This blog is not a personal story – it is about a friend who was facing some health issues and she asked me to help her put her thoughts to paper. We were both very pleased with the results– now that she is gone, I am posting it for all of you to enjoy, as she enjoyed sharing it with me.
Today I am having lunch with someone I haven’t seen in a long time. We were once lovers – not for the long term but for a brief fling ten years ago. And to tell you the truth, I am very nervous. I am also very excited. And that feels good. Perhaps it is my advancing years.
Details of our dalliance are not important. Suffice to say there was an instant chemistry when we first met. Our eyes locked in meaningful glances that usually work best in Harlequin novels. I practiced flirting techniques that I hadn’t used in 20 years. And they worked.
Really, there is nothing better than being a woman in these dramas because we know how to do it best. I did have a moment, but only a moment, of panic and second thoughts. We were, and still are, married to others. But that didn’t stop me.
He fascinated and excited me and though we were both close to fifty, I just wanted to “do it” – to forget who I was and to jump into bed with a man simply because he totally turned me on.
There were no deep conversations between us, no inner revelations and no philosophical dissertations –just two simple but crucial questions. When? Where?
That old cliché “where there is a will there is a way” was very true. We soon figured it out. And discretion along with good planning made sure that we were the only two people in this drama. And it was delicious.
When he was transferred to another city, no dramatic farewells were spoken. We chose not to keep in touch and life moved on. When I did think of him, I pushed away any guilt over what we had done with platitudes and ancient dialogue from old movies. “After all, you only live once.”
My concerns about dishonesty and the hypocrisy of a purported honourable life that conflicted with my actual deeds were pushed way back. Rationalization provided all the answers to any persistent questions.
How would I feel if my partner did the same thing? Outrage, for sure. How much of a double standard is that? But for sure my partner didn’t know and never would. The words “infidelity” and “cheat” moved in and out of my psyche faster than the speed of light. I was expecting some feelings of remorse. But I had none. Maybe it was nothing more complicated than at a certain time of life, one just “goes for it”. And the “going for it” varies from person to person.
Occasionally, when I was in the office, I would suddenly stop whatever I was doing and think back to that very special interlude… and wonder what my colleagues would think if they knew …as though the deed was somehow elevated beyond the realm of everyday events. I would smile as I imagined how an adversary would be stunned to know that the woman who constantly irritated, angered and stonewalled their plans could also writhe around in a bed with uncontrolled passion – stunned is probably not the right word. Disbelieving is more accurate.

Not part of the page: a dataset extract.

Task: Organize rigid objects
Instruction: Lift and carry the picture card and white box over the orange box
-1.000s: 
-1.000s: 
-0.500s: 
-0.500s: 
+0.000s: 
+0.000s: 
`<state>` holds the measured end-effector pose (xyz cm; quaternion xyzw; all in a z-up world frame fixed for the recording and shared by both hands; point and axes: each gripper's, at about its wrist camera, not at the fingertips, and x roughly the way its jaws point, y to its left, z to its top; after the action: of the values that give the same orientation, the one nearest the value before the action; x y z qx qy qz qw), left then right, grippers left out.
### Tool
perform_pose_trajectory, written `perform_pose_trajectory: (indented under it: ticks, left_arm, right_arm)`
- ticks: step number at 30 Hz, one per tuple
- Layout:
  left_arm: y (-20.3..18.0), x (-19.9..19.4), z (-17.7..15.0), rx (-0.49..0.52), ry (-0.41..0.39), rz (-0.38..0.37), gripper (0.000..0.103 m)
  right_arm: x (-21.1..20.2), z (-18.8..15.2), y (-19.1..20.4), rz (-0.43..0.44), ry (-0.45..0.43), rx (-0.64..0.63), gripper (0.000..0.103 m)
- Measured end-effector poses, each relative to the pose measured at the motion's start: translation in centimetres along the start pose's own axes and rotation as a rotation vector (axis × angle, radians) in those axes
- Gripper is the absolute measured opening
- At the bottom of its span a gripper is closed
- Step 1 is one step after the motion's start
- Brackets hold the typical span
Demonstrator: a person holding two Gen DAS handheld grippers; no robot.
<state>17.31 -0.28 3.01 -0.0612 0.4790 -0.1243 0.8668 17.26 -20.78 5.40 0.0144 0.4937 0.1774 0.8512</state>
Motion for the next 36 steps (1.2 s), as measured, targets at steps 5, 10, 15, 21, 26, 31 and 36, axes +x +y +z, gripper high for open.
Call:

Three months ago I had a dream about my once upon a time lover and my curiosity got the better of me. I tracked him down. In today’s world, our first communication was email. It was a friendly upbeat “conversation” catching up on the last years with no indication that we were ever anything but old friends.
But when he let me know that he expected to be in town and suggested that we have lunch to chat about old times, I have to confess that I got serious heart palpitations and was elated about seeing him again. But still, I wanted to play it cool.
“Sure,” I answered casually via email. “It will be fun to catch up”.
The first thing I had to do was to start dieting. Six weeks to lose 20 pounds is no easy task. And of course, I didn’t succeed. But at least I look better than I did. All those diets that didn’t work over the years – I always had an excuse. But this was the great motivator –EGO. I certainly wasn’t going to reunite with my former lover looking dumpy. Guys with grey hair and lines are still gorgeous even with extra weight. Not so much us girls.
So what now? I’m not sure what scares me more. That he will still be attracted to me… or that he won’t. Do I play the games of younger days and pretend disinterest? Or do I take the role of today’s woman and just go for it. What if the chemistry is still there… or what if it isn’t?
Of course I have thought of little else these past few weeks. The good news is that aging hasn’t stopped my brain, along with my body, from still working the way it used to…blood rushes, heart flutters and thoughts of pure unadulterated sex.
The bad news? Am I seeing myself as I REALLY am or who I wish to be?
Can I keep cool if it turns out that seeing me again will evoke no reaction from him other than a pleasant smile?
So the time is now. I feel more intensity today than I did years ago. I want to grab it all, right now, and dismiss any thoughts about future repercussions. I wonder why that is.
Anyhow, he just called. No more conjecture, no more babbling and no more second guessing. I’m off to meet him – hopefully we will both enjoy a delicious lunch.